• ABOUT THIS TASK
Lines from the first one down to the one containing "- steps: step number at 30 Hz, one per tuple" in the data below are the only ones needed; please return them exactly, both ends included.

• DATASET EXTRACT
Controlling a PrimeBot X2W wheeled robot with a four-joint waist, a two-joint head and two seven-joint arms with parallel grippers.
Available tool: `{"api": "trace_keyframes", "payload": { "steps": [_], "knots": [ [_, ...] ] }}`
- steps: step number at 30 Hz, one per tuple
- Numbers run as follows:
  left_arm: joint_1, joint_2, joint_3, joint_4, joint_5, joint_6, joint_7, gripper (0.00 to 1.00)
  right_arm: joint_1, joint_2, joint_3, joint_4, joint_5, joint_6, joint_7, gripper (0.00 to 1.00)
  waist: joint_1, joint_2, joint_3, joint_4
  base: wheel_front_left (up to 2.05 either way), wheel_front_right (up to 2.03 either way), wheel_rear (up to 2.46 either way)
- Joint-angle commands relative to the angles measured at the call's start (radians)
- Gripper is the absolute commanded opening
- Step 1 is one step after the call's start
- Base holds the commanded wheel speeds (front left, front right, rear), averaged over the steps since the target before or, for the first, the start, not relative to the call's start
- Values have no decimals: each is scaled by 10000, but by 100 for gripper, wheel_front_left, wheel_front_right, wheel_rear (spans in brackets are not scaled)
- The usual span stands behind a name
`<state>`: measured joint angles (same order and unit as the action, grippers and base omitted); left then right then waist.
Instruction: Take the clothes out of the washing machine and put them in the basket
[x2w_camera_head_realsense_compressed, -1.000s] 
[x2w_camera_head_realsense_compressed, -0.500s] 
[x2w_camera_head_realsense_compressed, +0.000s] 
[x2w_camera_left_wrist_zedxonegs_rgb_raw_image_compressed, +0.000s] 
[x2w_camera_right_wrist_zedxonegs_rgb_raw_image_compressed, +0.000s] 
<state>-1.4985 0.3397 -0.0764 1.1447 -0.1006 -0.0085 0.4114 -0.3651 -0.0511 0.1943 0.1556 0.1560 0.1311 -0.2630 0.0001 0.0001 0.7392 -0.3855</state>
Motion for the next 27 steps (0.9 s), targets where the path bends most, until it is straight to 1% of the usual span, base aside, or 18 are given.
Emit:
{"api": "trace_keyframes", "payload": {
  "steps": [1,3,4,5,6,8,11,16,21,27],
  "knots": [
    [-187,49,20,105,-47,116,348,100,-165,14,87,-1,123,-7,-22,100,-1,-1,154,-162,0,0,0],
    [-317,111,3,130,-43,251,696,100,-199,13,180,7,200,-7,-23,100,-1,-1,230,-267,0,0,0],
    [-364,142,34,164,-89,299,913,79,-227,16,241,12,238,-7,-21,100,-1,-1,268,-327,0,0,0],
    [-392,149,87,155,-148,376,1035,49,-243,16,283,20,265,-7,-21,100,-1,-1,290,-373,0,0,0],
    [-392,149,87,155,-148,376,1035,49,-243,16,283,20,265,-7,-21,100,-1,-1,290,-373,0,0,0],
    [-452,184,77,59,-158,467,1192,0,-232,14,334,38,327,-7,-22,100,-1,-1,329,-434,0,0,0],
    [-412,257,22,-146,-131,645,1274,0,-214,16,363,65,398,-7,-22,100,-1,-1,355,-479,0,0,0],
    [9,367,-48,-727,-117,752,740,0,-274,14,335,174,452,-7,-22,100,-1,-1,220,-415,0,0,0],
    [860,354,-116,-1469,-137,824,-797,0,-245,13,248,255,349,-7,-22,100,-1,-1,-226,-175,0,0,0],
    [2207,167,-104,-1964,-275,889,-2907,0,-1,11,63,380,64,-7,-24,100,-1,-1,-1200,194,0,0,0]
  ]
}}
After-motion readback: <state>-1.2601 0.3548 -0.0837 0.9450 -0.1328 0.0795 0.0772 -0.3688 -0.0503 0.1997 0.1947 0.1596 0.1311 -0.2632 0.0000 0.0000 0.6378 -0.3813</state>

• ANSWER SECTION
Controlling a PrimeBot X2W wheeled robot with a four-joint waist, a two-joint head and two seven-joint arms with parallel grippers.
Available tool: `{"api": "trace_keyframes", "payload": { "steps": [_], "knots": [ [_, ...] ] }}`
- steps: step number at 30 Hz, one per tuple

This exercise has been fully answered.